2 The charges against the applicant arise out of an incident that occurred on Sunday 4 February 2001. It is alleged that the applicant completed a twelve hour shift, at approximately 8.00 am on that day, at the emergency department of the Shoalhaven Hospital at Nowra and commenced to drive, at around 11.00 am, to his home in Wollongong. Driving along the Princes Highway north of Berry his car impacted with another, causing really serious bodily harm to the occupants of that other vehicle.
3 The applicant was first arraigned on Wednesday 8 May 2002 and pleaded not guilty to two charges of dangerous driving occasioning grievous bodily harm. He stood his trial before Woods DCJ and a jury for some weeks with the jury returning no verdict on those charges. He was, at that trial, represented by Mr Bonnici of counsel.

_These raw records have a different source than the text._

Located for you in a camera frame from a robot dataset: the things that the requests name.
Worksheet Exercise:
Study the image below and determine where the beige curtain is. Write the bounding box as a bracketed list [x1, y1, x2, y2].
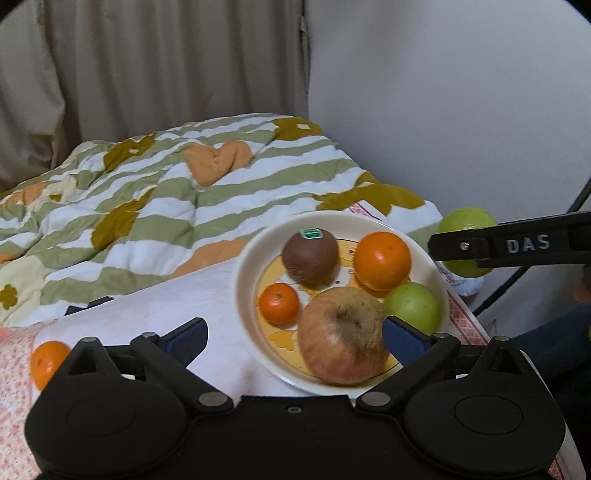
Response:
[0, 0, 310, 192]

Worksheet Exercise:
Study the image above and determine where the wrinkled red apple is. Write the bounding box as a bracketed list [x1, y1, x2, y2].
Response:
[298, 287, 391, 386]

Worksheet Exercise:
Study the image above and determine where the large orange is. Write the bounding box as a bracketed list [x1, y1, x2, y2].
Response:
[353, 232, 413, 291]

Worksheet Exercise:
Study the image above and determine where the brown kiwi with green sticker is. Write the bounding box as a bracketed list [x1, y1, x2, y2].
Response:
[281, 227, 339, 286]

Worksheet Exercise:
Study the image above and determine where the small mandarin orange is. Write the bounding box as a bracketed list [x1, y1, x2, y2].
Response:
[30, 340, 72, 391]
[259, 283, 301, 325]

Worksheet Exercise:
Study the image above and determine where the dark cloth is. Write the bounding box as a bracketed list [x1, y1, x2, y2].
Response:
[478, 305, 591, 384]

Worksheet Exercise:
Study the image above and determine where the striped flower-print blanket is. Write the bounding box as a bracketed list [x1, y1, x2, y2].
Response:
[0, 113, 444, 328]

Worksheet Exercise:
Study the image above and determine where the cream plate with cartoon print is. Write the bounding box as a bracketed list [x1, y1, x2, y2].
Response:
[233, 211, 451, 397]

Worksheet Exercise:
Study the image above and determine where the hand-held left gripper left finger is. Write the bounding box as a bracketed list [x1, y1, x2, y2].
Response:
[55, 318, 234, 414]

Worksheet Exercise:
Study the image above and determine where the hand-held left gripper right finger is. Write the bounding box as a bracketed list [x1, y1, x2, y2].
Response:
[355, 315, 532, 413]

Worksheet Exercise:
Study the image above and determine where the black cable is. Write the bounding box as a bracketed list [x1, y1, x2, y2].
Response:
[473, 175, 591, 317]

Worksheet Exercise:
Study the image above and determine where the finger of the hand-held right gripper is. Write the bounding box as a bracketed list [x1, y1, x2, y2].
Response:
[428, 227, 479, 267]

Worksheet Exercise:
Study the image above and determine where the green apple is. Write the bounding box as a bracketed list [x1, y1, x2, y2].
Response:
[436, 208, 499, 278]
[384, 282, 442, 336]

4 The Crown case was that the applicant was fatigued by his twelve hour shift and would have known that he was not in a fit state of mind to be driving. The defendant alleged that he was, rather, suffering under a dissociated fugue. Woods DCJ left both sane and insane automatism to the jury and the failure of the jury to agree to a unanimous verdict seems to have been based on the inability of the jury to resolve this issue of voluntariness.
5 After the first trial, and following an unsuccessful application to the Office of the Director of Public Prosecutions to discontinue the proceedings, the applicant applied to Dodd DCJ for a permanent stay. This application was refused. That decision was upheld by this Court on 8 April 2003: R v Joyce [2003] NSWCCA 84 per Hidden J (Dunford and Simpson JJ concurring).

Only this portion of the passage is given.